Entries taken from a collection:
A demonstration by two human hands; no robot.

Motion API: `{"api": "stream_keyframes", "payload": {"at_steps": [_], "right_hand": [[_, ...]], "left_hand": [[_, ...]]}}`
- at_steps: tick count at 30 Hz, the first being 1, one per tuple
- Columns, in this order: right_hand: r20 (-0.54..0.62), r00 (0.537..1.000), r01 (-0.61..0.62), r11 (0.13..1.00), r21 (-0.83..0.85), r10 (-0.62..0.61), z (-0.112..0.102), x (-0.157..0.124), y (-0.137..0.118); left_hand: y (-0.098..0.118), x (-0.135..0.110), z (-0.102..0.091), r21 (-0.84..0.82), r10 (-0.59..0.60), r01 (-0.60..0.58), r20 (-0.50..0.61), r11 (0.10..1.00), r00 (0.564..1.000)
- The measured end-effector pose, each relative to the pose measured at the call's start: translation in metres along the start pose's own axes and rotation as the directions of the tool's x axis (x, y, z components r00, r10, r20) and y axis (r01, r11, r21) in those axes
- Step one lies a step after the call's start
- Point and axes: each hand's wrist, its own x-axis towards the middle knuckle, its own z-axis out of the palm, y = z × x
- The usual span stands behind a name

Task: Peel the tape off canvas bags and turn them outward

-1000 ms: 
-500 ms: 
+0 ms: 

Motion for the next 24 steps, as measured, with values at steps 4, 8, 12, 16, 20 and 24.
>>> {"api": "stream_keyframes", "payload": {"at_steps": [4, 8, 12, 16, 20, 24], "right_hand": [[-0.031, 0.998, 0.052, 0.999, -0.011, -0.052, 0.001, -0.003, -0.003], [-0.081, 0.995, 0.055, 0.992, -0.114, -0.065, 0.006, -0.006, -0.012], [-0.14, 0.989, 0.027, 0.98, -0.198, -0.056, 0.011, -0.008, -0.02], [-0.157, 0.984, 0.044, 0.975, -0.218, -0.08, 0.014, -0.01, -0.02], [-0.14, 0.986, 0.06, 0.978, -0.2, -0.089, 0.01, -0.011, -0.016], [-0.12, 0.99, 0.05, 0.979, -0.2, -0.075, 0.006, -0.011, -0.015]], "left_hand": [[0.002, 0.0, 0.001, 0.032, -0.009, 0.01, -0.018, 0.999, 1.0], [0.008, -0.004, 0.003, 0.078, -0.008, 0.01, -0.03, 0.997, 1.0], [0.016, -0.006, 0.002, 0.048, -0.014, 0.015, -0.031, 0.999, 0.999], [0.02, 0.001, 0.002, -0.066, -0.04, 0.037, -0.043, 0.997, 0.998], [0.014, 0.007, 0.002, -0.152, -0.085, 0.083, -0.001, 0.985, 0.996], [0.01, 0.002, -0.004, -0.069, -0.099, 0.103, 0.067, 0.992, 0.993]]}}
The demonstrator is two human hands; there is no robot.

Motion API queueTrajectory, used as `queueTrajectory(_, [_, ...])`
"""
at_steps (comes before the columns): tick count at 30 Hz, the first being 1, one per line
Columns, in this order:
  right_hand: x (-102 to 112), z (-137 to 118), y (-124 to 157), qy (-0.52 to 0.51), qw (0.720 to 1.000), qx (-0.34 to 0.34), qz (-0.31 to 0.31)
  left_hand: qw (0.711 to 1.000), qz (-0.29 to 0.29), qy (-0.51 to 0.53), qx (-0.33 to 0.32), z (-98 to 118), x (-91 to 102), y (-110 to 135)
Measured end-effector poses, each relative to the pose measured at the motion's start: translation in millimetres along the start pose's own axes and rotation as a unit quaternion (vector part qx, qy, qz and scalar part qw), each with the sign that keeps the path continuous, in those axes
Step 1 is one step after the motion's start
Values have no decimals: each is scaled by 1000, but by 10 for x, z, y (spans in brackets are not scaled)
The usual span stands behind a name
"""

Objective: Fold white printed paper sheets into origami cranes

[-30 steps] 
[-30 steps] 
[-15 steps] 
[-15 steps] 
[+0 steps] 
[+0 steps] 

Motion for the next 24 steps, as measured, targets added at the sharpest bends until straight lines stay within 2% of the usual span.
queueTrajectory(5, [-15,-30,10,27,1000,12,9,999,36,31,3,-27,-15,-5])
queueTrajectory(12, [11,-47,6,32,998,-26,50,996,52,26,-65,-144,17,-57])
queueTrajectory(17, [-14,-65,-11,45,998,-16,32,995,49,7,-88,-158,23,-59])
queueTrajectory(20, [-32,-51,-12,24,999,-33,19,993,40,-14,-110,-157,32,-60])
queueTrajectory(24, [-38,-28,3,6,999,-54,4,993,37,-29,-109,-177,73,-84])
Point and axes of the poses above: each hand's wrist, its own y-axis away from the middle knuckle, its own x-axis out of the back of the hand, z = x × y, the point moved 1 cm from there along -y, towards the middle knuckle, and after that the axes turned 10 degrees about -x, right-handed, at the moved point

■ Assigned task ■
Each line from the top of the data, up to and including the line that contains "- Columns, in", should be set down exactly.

■ Output below ■
A demonstration by two human hands; no robot.

Motion API: `{"api": "stream_keyframes", "payload": {"at_steps": [_], "right_hand": [[_, ...]], "left_hand": [[_, ...]]}}`
- at_steps: tick count at 30 Hz, the first being 1, one per tuple
- Columns, in this order: right_hand: r20 (-0.54..0.62), r00 (0.537..1.000), r01 (-0.61..0.62), r11 (0.13..1.00), r21 (-0.83..0.85), r10 (-0.62..0.61), z (-0.112..0.102), x (-0.157..0.124), y (-0.137..0.118); left_hand: y (-0.098..0.118), x (-0.135..0.110), z (-0.102..0.091), r21 (-0.84..0.82), r10 (-0.59..0.60), r01 (-0.60..0.58), r20 (-0.50..0.61), r11 (0.10..1.00), r00 (0.564..1.000)

This exercise is now complete.